UPDATE: Ed Driscoll blames Warner.
Warner Brothers of course, are the second half of the business entity Time-Warner, which also owns as part of its conglomeration of businesses CNN. In 2009, CNN tried to claim a copyright violation over the video shot by an individual of the Tea Partiers grilling then CNN “reporter” Susan Roesgen, until the guys at Founding Bloggers fought for their clip to be restored at YouTube.
And that’s what a lot of this is all about: by claiming copyright violations real or imagined, Warners and other entities can get clips pulled from the Internet’s largest host of videos for several weeks or months.

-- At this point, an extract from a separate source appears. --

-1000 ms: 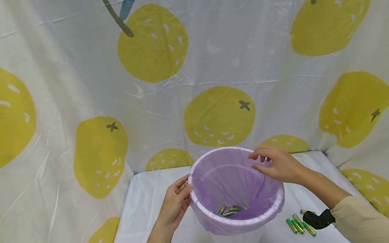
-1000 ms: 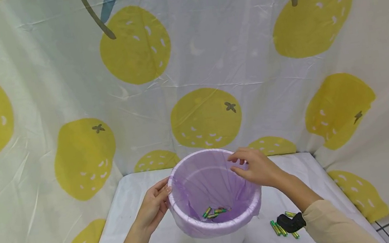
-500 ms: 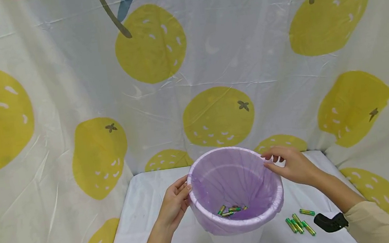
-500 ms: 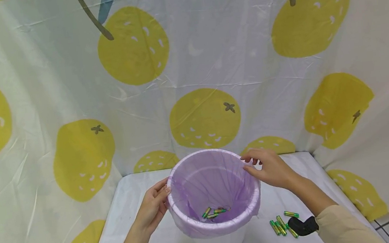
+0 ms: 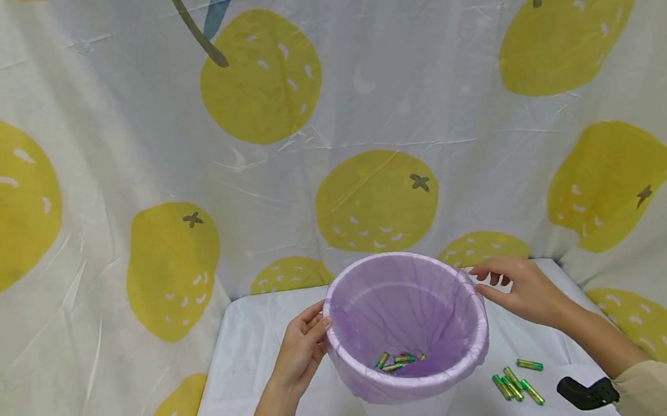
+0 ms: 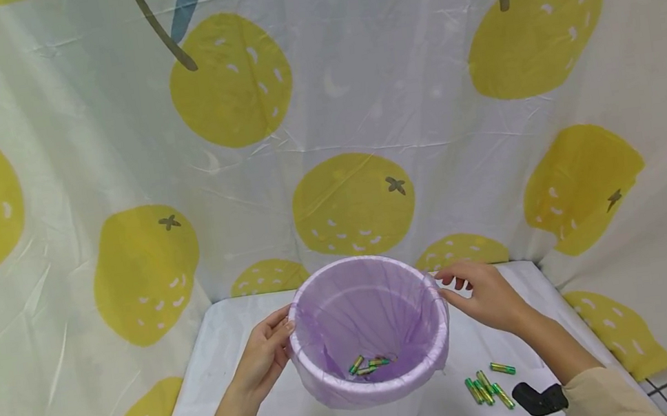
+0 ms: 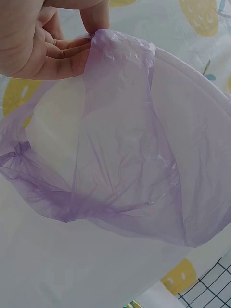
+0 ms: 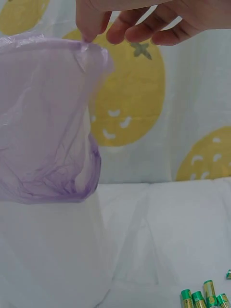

These videos frequently wind up on smaller sites of course (such as the aforementioned Eyeblast), and those who initiate claims against them often lose their battles, if the video makers are prepared to fight back. But by then, much of the news value of these sorts of clips has dissipated.
So that’s at least three conservative clips pulled by Time-Warner-related entities. As a certain A. Goldfinger once said, “Mr. Bond, they have a saying in Chicago: ‘Once is happenstance. Twice is coincidence. The third time it’s enemy action.”
Read the whole thing.
UPDATE: Related: PayPal cutting off Pam Geller? [Later: A couple of readers wonder if this will hurt Meg Whitman’s candidacy. Someone should ask her . . . ]
ANOTHER UPDATE: An entertainment-lawyer reader thinks that Google/YouTube may well be innocent in this, and notes that Warner Music hasn’t been part of Time Warner for several years. I’ve also heard, unofficially, from InstaPundit readers who work at YouTube who say they’re caught between a rock and a hard place on these takedown notices. May I suggest that YouTube should reach out to rightbloggers — officially, not just through employees who happen to read blogs — and talk about this?